5. Respect your environment
Your office environment needs to be treated with respect. This means simple things like returning items you have borrowed, throwing waste in the appropriate bin, replenishing paper in the printer, and reporting malfunctioning or broken equipment to the relevant person.
Don't use office facilities for your own personal use such as using the colour printer to print your birthday invitations.
Keep your desk free of clutter and debris and regularly sanitise the area - particularly if you are hot desking. Keep personal mementos to a bare few. It isn't professional for your desk to be awash with your life story.
Clean up after yourself in shared spaces like meeting rooms and the kitchen. A surefire way for tempers to flare in the workplace is to leave a mess for the next person. Wash kitchen items, wipe surfaces, and replace the water cooler bottle if it's empty. And please do not heat up super-stinky items. Before eating at your desk check that it is acceptable to do so and if so, ditto about eating smelly food. Ensure whatever you are eating is done so quietly and with your mouth closed. Never eat while speaking to someone whether it be in person or on a call.

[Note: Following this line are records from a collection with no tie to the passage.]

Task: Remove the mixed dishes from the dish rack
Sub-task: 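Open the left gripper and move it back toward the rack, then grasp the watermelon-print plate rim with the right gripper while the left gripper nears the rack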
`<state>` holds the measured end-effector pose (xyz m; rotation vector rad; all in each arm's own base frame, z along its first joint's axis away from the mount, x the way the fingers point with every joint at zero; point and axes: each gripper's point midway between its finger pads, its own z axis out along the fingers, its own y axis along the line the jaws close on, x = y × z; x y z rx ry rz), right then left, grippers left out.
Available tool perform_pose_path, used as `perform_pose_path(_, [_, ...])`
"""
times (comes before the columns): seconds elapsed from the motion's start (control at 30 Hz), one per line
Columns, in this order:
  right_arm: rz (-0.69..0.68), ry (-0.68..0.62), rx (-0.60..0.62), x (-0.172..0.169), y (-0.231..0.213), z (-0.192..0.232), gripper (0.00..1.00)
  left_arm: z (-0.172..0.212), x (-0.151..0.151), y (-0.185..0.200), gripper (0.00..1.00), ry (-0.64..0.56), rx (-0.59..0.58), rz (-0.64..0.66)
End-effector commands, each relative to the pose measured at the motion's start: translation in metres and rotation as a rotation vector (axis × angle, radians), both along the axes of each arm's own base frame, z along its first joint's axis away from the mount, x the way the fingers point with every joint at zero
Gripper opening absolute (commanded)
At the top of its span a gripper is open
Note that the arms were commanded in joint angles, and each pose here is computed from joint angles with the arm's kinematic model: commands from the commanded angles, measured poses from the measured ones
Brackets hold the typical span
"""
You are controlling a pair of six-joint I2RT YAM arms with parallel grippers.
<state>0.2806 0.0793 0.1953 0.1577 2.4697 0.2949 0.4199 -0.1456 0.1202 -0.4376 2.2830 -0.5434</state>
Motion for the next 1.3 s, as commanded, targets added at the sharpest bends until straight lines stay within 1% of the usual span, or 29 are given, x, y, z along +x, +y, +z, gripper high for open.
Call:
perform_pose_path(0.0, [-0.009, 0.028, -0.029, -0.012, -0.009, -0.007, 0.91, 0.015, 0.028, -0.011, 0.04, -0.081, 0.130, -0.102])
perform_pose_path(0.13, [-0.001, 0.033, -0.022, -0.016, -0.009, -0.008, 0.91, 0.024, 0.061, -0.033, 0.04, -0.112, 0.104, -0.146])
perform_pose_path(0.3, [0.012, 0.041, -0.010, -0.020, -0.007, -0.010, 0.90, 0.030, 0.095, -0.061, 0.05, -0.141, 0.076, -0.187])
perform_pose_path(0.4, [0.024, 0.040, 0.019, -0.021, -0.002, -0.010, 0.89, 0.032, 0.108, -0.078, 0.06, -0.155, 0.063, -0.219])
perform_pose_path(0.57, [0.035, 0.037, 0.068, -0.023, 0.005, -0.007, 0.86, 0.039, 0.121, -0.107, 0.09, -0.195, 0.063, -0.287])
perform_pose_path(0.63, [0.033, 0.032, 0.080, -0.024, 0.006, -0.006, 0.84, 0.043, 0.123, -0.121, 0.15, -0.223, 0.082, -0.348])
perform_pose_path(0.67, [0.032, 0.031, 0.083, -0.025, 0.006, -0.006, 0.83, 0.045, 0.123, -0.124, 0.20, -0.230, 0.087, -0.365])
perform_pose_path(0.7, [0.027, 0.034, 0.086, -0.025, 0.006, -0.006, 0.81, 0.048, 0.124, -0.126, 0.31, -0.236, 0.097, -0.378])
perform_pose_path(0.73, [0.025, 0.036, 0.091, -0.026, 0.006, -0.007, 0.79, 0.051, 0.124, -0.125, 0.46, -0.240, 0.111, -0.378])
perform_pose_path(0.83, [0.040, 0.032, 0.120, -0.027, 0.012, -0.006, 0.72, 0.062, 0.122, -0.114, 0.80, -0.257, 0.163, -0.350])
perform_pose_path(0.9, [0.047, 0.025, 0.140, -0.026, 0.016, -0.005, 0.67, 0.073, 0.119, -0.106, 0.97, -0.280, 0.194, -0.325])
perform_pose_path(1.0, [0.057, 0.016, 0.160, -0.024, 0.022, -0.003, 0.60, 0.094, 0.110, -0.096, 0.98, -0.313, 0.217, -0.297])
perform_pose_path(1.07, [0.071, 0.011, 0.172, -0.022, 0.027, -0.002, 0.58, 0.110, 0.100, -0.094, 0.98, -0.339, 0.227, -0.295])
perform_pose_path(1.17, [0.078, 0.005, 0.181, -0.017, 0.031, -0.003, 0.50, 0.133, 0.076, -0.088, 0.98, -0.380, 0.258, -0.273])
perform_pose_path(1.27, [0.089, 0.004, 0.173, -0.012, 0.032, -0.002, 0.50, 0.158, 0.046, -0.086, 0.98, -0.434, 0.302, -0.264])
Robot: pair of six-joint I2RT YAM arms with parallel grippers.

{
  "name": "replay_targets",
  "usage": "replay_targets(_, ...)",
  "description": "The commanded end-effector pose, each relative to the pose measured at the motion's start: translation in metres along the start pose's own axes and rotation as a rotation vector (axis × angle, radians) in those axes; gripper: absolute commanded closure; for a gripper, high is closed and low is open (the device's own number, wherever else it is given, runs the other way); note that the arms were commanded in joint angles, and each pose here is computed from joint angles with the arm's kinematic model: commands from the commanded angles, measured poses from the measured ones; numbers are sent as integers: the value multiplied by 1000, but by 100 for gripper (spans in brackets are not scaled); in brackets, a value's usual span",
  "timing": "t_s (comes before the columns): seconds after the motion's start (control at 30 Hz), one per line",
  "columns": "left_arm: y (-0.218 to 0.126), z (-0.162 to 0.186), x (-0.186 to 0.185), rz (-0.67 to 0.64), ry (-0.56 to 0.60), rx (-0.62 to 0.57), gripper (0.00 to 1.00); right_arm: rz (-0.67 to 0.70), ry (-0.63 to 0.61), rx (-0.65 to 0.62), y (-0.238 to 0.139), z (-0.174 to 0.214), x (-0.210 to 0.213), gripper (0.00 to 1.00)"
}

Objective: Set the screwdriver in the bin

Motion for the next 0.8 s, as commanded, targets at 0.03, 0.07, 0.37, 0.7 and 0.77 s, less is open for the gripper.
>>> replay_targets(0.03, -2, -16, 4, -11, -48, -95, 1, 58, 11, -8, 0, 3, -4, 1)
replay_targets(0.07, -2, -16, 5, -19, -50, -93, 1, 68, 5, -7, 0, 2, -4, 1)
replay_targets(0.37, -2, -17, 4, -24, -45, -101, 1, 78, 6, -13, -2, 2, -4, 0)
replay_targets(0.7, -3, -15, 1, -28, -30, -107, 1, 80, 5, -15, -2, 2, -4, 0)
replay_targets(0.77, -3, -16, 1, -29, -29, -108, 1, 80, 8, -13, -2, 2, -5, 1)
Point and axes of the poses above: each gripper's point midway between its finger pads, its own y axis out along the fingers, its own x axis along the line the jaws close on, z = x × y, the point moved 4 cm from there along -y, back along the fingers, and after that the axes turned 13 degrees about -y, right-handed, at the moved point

Take it one step further and clean up after others when you notice a mess has been left - particularly somewhere public facing like a waiting area or meeting space.
6. Don't distract others
Respect other people’s need to work by keeping noise levels to a minimum. This includes things like taking phone calls (particularly personal ones) in another area, avoiding interrupting them with trivial matters and making small talk in the workspace. Save these moments for the lunch room or water cooler - that's why they are called 'water cooler conversations' because these are the most appropriate places to catch up with a work buddy about the latest sports or show you just watched.
Turn off audible notifications on all of your devices and never play music in a shared space without gaining the agreement of all beforehand.
If someone has their headphones on and is resisting eye contact then this is usually a clear sign that they wish to be left to concentrate so only interrupt these people if it is essential.
Be a role model
The way employees behave in the workplace should be led by the example of their manager. If a manager is prompt, courteous, and professional, they can create a pleasant atmosphere for their team. Organisations can make it easier for their workers to be aware of the appropriate behaviour by including rules in their employee handbook or having HR do onboarding presentations or providing manuals on workplace etiquette.
Managers should also encourage their staff to respect each other and avoid gossip, treating everyone equally. It is also a good idea for managers to remind their employees of the standard of professionalism expected and consult HR for any help needed. Showing appreciation for those who go beyond the basic requirements is a great way to positively reinforce proper behaviour.
By following these office etiquette practices, you can contribute to a harmonious and positive work environment and boost your professional appearance. It is important to remember that office etiquette is not just about rules and regulations, but about creating a culture of respect and good conduct in the workplace.
Be aware that workplace culture and norms are constantly evolving so you need to keep pace with any shifts. Lastly role model the standards of behaviour and etiquette you wish to see in your workplace.